Eroinle dans!

Yayın Tarihi: 04/04/11 12:00
okuma süresi: 7 dak.
A- A A+

"Yenildin eroin! Kabul et artık...

Acımasız çarmıhına germiştin beni. Çırılçıplak;

Kollarımdan, bacaklarımdan, buz gibi kapkara bir tahtaya çivilemiştin...

Tutsağındım!

Ama kurtuldum! Çekip kopardım bedenimi çivilerden.

Etlerim paramparça, kanlar içinde...

Bana güç veren neydi biliyor musun? Korkularım!

Evet, evet, yanlış duymadın; korkularım kırbaç oldu bana!

Umurumda bile değildi ölüm...Derdim seninleydi!

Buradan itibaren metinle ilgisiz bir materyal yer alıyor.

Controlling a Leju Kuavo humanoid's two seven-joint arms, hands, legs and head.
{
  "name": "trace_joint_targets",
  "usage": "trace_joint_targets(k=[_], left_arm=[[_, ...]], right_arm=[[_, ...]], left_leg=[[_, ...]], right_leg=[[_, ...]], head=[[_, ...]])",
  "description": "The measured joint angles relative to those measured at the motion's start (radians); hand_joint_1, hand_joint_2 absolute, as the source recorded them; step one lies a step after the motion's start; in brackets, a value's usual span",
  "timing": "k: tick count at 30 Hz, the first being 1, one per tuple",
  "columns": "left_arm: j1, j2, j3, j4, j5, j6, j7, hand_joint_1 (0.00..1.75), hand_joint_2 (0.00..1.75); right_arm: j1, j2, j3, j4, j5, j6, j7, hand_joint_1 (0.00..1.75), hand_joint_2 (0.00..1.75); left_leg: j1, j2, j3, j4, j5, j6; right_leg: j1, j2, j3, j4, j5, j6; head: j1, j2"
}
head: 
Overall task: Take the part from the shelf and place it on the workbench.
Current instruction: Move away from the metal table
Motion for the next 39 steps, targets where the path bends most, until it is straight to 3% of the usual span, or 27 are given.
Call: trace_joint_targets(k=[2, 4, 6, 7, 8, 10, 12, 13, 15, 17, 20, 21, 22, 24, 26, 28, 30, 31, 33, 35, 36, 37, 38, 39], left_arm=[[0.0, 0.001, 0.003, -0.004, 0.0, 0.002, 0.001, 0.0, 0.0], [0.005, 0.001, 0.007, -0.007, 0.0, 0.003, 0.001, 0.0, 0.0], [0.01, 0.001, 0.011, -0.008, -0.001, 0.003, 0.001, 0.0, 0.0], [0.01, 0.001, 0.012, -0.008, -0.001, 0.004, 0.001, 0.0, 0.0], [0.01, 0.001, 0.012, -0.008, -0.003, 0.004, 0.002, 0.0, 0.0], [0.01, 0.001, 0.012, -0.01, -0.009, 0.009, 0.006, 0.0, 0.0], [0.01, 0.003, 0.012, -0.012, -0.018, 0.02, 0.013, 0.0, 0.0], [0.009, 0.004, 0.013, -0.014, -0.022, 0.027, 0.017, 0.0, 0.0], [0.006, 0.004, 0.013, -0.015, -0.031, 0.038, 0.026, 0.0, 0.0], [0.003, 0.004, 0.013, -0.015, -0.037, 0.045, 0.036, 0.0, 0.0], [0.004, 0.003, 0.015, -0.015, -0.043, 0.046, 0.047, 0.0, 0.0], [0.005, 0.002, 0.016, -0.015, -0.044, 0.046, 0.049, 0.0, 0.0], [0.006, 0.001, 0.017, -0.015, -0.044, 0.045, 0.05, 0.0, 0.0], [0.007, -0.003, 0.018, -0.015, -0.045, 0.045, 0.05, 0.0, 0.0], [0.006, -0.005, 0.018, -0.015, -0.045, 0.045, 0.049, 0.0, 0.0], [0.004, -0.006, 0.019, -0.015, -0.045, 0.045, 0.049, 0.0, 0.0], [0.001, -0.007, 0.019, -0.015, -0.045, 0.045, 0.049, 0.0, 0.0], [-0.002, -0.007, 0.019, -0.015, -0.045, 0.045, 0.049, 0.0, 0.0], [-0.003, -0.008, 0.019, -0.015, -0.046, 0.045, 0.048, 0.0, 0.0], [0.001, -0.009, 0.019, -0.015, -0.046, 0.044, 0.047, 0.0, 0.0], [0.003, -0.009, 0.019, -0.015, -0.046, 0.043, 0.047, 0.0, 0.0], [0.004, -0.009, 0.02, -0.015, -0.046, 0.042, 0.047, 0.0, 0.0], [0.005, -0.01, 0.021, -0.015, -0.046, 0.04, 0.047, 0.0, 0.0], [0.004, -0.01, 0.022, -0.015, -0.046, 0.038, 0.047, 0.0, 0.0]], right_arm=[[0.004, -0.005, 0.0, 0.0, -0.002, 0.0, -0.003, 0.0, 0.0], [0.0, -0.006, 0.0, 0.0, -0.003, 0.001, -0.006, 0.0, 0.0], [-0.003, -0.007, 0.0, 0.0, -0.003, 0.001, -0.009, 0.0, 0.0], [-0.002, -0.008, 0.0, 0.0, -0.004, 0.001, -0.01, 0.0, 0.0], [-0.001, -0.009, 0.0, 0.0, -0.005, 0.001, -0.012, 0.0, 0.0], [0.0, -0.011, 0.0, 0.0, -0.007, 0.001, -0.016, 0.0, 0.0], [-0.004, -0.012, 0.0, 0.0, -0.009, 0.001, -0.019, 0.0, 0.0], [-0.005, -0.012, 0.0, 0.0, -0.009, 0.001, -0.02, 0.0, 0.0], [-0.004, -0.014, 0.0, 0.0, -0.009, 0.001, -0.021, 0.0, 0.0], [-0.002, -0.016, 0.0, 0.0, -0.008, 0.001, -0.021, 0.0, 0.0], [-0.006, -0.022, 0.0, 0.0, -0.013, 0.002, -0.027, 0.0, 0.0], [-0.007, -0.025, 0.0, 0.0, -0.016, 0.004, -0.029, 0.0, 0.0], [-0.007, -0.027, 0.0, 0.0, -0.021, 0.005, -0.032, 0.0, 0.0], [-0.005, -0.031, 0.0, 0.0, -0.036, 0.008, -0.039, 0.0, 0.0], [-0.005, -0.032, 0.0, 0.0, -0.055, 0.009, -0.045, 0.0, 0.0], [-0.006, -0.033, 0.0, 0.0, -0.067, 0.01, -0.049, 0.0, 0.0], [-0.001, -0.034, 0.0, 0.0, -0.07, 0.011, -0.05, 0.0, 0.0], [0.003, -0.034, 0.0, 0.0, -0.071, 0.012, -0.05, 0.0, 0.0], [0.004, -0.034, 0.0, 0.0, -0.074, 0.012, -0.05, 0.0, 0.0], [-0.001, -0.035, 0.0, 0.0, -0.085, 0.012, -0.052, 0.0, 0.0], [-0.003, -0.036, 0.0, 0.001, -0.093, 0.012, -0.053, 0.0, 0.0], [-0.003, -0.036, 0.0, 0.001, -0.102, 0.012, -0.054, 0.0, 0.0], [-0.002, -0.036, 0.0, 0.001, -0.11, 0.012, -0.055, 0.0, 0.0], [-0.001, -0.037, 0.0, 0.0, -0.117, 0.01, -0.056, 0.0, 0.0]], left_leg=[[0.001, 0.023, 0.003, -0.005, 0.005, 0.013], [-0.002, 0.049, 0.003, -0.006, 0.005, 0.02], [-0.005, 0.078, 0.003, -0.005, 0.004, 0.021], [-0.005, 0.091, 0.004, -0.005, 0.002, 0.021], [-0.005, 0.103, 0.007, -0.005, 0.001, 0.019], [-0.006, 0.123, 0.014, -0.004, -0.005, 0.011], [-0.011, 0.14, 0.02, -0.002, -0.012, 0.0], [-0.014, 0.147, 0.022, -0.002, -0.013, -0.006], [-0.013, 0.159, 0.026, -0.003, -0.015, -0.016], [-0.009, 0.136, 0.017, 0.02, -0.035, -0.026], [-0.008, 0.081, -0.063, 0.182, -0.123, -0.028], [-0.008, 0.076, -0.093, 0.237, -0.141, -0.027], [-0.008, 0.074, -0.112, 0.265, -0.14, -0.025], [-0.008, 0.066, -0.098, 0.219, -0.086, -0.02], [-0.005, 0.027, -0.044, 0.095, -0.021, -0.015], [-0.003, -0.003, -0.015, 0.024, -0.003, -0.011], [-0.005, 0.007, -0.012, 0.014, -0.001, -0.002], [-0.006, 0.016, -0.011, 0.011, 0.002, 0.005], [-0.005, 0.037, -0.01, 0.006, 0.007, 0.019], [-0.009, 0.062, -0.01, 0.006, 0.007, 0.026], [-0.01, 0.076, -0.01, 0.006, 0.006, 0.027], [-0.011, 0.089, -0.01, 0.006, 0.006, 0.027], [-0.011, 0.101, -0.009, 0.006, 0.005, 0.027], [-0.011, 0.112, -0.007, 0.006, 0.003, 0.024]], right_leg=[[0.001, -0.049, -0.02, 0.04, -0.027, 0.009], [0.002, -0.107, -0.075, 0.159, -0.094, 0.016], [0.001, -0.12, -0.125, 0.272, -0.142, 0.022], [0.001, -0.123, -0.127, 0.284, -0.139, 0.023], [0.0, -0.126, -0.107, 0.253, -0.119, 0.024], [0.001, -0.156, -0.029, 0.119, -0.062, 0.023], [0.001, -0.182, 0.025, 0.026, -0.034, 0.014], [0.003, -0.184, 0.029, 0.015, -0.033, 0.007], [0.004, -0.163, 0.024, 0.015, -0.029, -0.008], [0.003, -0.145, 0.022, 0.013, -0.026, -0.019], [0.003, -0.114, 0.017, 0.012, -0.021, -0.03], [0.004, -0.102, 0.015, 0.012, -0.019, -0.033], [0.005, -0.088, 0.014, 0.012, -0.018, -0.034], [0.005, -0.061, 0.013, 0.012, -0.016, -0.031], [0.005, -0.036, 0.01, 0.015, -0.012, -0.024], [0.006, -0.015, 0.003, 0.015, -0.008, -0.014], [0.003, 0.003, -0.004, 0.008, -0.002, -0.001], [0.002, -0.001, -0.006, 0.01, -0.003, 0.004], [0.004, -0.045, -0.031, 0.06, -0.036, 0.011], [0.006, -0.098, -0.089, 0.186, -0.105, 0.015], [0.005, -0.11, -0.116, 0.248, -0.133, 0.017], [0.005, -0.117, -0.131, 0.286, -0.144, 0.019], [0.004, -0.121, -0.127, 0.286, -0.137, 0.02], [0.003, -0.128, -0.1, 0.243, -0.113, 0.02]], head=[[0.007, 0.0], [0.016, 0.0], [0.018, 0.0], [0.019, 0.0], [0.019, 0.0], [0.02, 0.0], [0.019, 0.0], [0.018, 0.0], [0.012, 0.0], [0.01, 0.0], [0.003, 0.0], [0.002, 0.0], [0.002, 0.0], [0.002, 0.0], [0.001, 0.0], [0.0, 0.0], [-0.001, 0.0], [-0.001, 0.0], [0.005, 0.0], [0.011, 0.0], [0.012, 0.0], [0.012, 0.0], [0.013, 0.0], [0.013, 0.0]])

Bir kez daha yaşayamazdım aynı utancı.

Korkuların saplantıya dönüştüğü yer, bıçağın keskin yüzüdür! Biliyor muydun bunu?

O keskin yüzde, eski bölük pörçük ürküntü kırıntılarımı ezip geçen gerçek korkuyu tattım ben.

Seninle yeniden yüz yüze gelmek. Yeniden aynı batağa saplanmak...Kolumda şırıngayla, izbe bir köşede kasılıp kalmak. Gencecik bedenimi, kurban niyetine önüne sermek...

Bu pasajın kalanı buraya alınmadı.